--- What the exercise asks ---
Scan the records below for the line containing "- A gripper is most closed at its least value" and the line containing "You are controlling". Copy both, plus every line between, exactly.

Items from a dataset:
--- START ---

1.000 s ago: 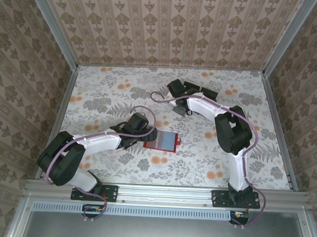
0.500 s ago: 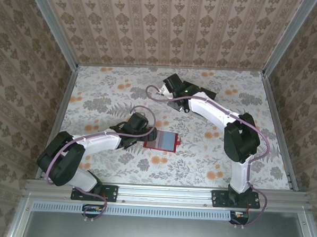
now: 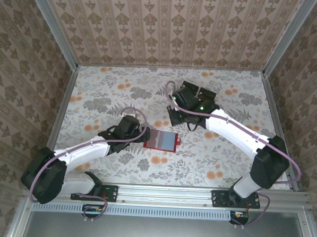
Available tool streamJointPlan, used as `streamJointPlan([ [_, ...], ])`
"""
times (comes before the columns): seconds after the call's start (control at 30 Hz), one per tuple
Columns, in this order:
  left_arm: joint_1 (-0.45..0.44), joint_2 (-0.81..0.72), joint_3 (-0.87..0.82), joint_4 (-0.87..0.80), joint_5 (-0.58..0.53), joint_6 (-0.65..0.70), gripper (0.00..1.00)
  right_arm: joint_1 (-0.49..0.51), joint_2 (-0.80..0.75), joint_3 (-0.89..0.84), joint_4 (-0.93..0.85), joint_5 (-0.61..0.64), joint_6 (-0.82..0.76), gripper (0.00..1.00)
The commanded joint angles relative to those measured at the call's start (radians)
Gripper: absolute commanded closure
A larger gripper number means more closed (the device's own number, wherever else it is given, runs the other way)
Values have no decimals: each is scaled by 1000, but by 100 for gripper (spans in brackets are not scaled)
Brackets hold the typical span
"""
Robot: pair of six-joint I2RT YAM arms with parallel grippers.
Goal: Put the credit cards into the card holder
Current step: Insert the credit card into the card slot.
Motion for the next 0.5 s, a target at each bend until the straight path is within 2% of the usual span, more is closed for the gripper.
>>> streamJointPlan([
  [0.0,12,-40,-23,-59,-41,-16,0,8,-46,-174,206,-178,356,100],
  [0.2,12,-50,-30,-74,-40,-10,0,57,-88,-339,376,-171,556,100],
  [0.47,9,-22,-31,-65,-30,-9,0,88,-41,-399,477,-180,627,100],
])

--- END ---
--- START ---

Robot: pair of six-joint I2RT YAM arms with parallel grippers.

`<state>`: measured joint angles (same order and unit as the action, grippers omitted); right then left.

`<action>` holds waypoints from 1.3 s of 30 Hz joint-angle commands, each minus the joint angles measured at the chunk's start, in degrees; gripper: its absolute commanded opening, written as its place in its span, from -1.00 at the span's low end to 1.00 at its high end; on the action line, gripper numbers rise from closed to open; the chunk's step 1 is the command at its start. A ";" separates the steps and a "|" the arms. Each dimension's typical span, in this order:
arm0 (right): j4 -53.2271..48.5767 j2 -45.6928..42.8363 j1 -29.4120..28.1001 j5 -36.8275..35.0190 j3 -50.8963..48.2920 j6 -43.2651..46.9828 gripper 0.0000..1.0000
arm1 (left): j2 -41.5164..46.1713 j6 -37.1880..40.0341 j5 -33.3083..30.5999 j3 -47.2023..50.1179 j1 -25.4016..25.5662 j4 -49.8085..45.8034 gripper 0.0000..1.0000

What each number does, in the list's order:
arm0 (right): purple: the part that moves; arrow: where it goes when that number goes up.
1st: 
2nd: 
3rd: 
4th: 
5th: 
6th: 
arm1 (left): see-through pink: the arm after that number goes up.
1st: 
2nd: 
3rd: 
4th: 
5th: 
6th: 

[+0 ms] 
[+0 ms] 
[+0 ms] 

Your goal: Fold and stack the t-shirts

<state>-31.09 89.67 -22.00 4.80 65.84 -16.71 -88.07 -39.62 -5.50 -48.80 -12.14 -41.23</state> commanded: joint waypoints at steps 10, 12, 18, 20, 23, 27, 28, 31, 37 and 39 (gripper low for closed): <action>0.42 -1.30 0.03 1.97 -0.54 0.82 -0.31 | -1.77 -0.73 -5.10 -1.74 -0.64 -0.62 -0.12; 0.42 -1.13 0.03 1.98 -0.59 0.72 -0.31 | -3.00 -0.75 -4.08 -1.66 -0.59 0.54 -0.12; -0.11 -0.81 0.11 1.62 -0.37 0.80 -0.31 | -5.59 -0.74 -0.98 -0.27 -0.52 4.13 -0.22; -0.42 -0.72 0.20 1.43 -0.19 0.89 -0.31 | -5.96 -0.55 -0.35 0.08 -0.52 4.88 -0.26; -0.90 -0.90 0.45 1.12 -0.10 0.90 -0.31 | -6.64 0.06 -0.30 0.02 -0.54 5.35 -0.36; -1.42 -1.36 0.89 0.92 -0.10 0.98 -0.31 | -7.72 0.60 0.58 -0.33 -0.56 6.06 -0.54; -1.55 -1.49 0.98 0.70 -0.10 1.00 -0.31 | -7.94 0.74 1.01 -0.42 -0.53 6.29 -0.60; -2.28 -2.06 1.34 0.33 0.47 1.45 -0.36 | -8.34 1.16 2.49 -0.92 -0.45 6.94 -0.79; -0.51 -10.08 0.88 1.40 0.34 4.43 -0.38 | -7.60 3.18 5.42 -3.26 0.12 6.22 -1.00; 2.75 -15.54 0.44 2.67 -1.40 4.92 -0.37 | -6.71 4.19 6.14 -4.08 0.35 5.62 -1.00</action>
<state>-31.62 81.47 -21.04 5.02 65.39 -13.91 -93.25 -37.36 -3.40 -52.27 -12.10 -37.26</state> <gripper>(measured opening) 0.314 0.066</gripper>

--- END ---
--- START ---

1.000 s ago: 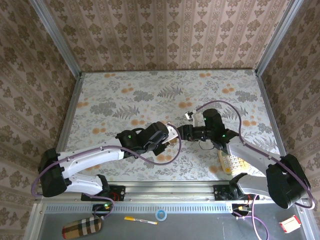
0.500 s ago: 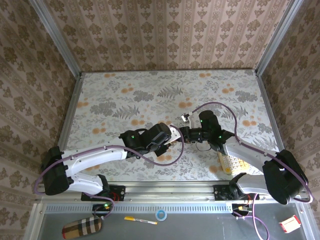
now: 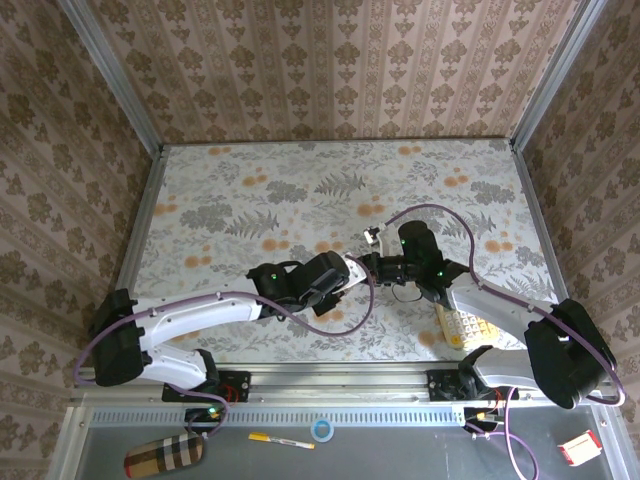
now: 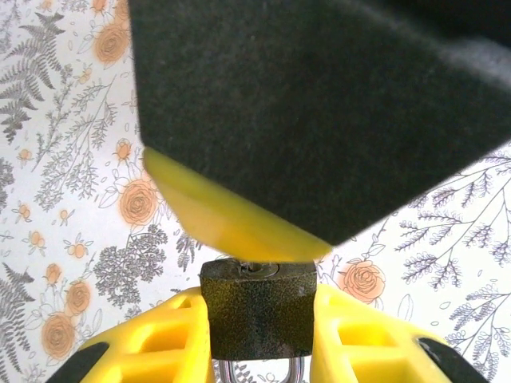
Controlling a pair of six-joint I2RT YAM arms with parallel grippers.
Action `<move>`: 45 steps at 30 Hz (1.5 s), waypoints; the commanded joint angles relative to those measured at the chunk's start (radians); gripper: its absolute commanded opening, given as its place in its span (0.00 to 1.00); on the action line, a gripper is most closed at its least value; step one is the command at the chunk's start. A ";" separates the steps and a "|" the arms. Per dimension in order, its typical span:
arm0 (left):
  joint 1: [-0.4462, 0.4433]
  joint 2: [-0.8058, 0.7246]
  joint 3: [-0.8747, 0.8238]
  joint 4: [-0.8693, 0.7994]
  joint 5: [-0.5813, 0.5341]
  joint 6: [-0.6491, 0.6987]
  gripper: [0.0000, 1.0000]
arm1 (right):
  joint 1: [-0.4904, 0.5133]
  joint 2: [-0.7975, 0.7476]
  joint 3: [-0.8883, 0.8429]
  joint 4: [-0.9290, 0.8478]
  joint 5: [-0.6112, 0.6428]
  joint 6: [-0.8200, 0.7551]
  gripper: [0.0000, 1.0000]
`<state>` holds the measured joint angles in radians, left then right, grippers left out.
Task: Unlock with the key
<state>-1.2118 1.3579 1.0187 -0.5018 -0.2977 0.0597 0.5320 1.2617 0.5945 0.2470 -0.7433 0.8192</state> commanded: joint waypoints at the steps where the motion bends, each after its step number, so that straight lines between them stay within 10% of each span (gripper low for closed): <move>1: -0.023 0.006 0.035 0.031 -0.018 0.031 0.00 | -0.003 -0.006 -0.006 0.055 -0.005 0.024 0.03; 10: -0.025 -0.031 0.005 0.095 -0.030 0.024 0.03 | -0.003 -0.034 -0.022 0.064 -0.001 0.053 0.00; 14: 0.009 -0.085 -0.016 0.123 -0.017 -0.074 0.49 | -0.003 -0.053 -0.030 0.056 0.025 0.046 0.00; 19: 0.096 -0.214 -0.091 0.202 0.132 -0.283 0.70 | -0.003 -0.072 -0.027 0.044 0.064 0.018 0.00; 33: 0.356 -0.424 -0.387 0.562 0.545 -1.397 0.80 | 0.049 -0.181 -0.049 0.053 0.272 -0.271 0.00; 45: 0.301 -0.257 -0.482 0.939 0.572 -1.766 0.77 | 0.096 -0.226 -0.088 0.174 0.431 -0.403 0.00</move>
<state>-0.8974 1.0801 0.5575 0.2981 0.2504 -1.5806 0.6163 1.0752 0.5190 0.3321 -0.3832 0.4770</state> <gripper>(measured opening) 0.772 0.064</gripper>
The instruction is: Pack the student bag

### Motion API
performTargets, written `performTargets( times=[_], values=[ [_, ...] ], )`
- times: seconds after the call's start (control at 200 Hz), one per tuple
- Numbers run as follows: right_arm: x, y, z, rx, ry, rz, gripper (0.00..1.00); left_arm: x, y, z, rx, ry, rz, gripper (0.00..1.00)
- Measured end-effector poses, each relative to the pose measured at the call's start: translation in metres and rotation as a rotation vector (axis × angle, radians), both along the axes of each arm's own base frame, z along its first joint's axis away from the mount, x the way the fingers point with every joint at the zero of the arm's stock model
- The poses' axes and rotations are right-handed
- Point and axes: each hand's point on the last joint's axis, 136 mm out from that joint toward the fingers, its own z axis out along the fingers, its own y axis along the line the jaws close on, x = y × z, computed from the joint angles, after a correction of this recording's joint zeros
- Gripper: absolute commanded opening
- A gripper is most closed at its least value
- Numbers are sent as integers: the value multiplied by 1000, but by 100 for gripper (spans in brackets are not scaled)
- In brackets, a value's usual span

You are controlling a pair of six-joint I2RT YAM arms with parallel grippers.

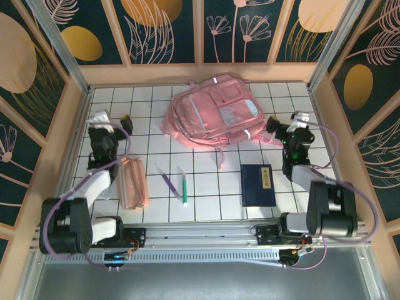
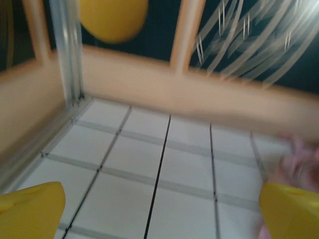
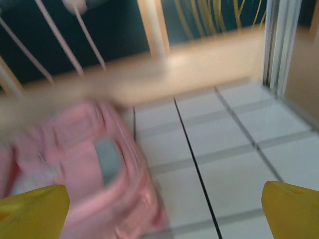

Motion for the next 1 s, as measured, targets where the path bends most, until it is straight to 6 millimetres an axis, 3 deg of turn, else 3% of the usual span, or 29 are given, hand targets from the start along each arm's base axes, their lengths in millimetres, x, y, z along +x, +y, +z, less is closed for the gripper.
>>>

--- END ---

--- Exercise solution ---
- A gripper is most closed at its least value
- Numbers are sent as integers: the value multiplied by 1000, but by 100 for gripper (spans in brackets are not scaled)
- In brackets, a value's usual span

You are controlling a pair of six-joint I2RT YAM arms with parallel grippers.

What was asked for in the exercise is now done.